With a significant proportion of college students living in rental accommodation during the college year, it is crucial to have some awareness of the rights and responsibilities that come with a landlord/tenant relationship.
As young, often first-time renters, it can be easy to be taken advantage of when on the hunt for accommodation, which is why some knowledge of your rights is so important. Some of the most frequently arising issues which I am hoping to shed a little light on are issues of; contractual rights and obligations, issues of repair and maintenance and disputes surrounding rent and ejectments.
Contractual rights and obligations
The first thing to note is that the residential contract should be a lease and not a licence. A lease gives a proprietary interest which affords you the right to sole occupation and is enforceable against third parties, this effectively offers you more protection should a dispute arise. The courts recognise the imbalance of power in a residency agreement and will tend to respect the vulnerable party (the tenant).
Your starting point when it comes to legislation in this area is the Residential Tenancies Acts 2004-2016. Part 2 of this act sets out the rights and responsibilities of both landlords and tenants. This is available to view on irishstatutebook.ie and should be your first go to if you’re unsure what rights may be afforded to you, or what your obligations are as a tenant.
Section 12 contains a long list of the obligations of landlords which is very helpful to be familiar with should a dispute arise.
Repairs and maintenance
It seems to be a common issue for student renters to be unable to get their landlord to fix anything, be it broken heating or maybe an issue with a leak. While a tenant has an obligation not to act in such a way that would cause damage to the property (s.16(f)), the landlord has the obligation of ensuring that any damages arising by no fault of the tenant are repaired or replaced. (s.12(1)(b)(ii)).
Your landlord must at the very least maintain the property in the condition it was in at the time when the tenancy began. Aside from owing this obligation to you personally, under s.18 of the Housing (Miscellaneous Provisions) Act 1992, your landlord has the legal obligation to ensure the structure complies with the standards set out in this act.
Rent and ejectment
With the price of rent skyrocketing in Dublin, this is the most common area of dispute for student renters. While a rent freeze is currently in place, here I will be laying out some of the more general concepts surrounding this issue.
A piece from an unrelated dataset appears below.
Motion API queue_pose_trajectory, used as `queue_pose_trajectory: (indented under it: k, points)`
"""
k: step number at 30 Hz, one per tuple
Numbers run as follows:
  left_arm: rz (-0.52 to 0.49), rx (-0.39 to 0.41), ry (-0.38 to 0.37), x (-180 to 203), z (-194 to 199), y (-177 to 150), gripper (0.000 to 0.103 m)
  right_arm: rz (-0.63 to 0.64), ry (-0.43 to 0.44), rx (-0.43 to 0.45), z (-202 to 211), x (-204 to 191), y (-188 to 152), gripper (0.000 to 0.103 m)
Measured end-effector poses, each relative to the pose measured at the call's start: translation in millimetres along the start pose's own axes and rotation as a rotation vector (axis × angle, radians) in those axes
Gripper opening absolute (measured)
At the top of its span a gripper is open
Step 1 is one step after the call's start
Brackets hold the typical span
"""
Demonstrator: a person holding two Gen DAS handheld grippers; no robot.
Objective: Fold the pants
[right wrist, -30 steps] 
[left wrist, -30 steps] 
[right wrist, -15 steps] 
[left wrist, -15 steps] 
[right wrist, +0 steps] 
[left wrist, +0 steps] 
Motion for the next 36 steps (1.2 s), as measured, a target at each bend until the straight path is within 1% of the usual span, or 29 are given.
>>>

Part 3 of the Residential Tenancies Acts deals with the issue of rent and the relevant rights for tenants. The most important thing to be aware of is that it is prohibited for a landlord to set the rent for a tenancy at an amount higher than the market rent for the tenancy at the time. What this means, effectively, is that landlords cannot create arbitrary rents, they must consider the market value at the time. The rent price can only be reviewed once in each 12-month period. (s.20(1)(a)) This protects you, as the tenant, from unexpected rent increases and no matter what the contract may state, this rule will apply regardless.
When it comes to ejectments, notice must be given by the landlord and the duration of the notice will depend on the duration of the tenancy. Grounds for termination are set out in s.34 of the Act and it is maintained that a landlord must have reasonable grounds for termination to occur.
While this does not even begin to cover the issues faced by student renters every day, hopefully, this has offered a good starting point on where you can find your rights, obligations and more information on the main issues above.